## [Task]
Write the data out verbatim.

Start of Dataset extract

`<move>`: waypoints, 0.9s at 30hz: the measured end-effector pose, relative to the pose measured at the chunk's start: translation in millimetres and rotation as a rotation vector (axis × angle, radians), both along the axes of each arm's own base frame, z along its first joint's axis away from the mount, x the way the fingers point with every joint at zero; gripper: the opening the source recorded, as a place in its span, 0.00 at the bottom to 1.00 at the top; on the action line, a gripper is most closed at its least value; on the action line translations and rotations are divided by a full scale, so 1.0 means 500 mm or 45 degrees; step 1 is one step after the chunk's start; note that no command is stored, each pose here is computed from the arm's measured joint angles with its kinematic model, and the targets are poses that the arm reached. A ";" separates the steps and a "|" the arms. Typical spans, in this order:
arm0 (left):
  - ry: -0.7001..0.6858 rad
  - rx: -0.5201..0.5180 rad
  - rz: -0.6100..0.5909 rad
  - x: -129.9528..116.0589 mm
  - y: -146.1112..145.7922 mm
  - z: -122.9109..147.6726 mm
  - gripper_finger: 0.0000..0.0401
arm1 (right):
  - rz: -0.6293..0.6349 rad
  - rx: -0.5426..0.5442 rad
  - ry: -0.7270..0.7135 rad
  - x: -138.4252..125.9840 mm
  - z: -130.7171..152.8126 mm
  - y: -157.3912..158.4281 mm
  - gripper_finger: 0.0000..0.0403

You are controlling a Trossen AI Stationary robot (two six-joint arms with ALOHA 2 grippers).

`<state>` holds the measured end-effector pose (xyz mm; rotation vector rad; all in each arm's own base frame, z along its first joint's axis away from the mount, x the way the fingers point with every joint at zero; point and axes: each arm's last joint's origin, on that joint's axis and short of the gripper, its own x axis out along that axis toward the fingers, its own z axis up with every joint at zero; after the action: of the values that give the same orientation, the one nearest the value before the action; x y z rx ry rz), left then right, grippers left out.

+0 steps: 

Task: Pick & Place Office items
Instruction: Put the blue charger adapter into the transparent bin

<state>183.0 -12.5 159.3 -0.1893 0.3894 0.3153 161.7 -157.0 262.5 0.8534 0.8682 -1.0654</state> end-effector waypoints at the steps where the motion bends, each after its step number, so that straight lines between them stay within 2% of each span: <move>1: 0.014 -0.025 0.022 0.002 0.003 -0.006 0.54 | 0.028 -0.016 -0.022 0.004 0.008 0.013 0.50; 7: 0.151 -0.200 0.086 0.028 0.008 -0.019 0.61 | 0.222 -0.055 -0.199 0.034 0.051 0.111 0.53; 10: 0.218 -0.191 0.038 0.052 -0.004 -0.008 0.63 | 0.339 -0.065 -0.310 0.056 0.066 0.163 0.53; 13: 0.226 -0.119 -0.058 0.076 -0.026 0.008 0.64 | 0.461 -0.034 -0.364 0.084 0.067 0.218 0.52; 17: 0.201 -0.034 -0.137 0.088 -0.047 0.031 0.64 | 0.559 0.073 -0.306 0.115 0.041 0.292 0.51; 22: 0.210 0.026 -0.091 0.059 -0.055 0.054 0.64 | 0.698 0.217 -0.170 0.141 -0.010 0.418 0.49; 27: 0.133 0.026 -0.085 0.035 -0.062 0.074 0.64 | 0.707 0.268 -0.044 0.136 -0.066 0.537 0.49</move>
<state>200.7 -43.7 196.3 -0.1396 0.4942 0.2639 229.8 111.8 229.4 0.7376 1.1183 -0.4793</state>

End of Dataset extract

## [Written solution]
`<move>`: waypoints, 0.9s at 30hz: the measured end-effector pose, relative to the pose measured at the chunk's start: translation in millimetres and rotation as a rotation vector (axis × angle, radians), both along the axes of each arm's own base frame, z along its first joint's axis away from the mount, x the way the fingers point with every joint at zero; gripper: the opening the source recorded, as a place in its span, 0.00 at the bottom to 1.00 at the top; on the action line, a gripper is most closed at its least value; on the action line translations and rotations are divided by a full scale, so 1.0 means 500 mm or 45 degrees; step 1 is one step after the chunk's start; note that no command is stored, each pose here is computed from the arm's measured joint angles with its kinematic model, and the targets are poses that the arm reached. A ";" separates the steps and a "|" the arms. Typical spans, in this order:
arm0 (left):
  - ry: -0.7001..0.6858 rad
  - rx: -0.5201..0.5180 rad
  - rz: -0.6100..0.5909 rad
  - x: -129.9528..116.0589 mm
  - y: -146.1112..145.7922 mm
  - z: -122.9109..147.6726 mm
  - gripper_finger: 0.0000..0.0401
arm1 (right):
  - rz: -0.6293..0.6349 rad
  - rx: -0.5426..0.5442 rad
  - ry: -0.7270..0.7135 rad
  - x: -138.4252..125.9840 mm
  - z: -130.7171..152.8126 mm
  - y: -157.3912..158.4281 mm
  - gripper_finger: 0.0000..0.0403

You are controlling a Trossen AI Stationary robot (two six-joint arms with ALOHA 2 grippers).

`<state>` holds the measured end-effector pose (xyz mm; rotation vector rad; all in each arm's own base frame, z along its first joint's axis away from the mount, x the way the fingers point with every joint at zero; point and axes: each arm's last joint's origin, on that joint's axis and short of the gripper, its own x axis out along that axis toward the fingers, its own z axis up with every joint at zero; after the action: of the values that give the same orientation, the one nearest the value before the action; x y z rx ry rz), left then right, grippers left out.

+0 steps: 

Task: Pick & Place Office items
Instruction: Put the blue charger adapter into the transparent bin

<state>183.0 -12.5 159.3 -0.1893 0.3894 0.3153 161.7 -157.0 262.5 0.8534 0.8682 -1.0654</state> end-effector waypoints at the steps where the motion bends, each after its step number, so that straight lines between them stay within 2% of each span: <move>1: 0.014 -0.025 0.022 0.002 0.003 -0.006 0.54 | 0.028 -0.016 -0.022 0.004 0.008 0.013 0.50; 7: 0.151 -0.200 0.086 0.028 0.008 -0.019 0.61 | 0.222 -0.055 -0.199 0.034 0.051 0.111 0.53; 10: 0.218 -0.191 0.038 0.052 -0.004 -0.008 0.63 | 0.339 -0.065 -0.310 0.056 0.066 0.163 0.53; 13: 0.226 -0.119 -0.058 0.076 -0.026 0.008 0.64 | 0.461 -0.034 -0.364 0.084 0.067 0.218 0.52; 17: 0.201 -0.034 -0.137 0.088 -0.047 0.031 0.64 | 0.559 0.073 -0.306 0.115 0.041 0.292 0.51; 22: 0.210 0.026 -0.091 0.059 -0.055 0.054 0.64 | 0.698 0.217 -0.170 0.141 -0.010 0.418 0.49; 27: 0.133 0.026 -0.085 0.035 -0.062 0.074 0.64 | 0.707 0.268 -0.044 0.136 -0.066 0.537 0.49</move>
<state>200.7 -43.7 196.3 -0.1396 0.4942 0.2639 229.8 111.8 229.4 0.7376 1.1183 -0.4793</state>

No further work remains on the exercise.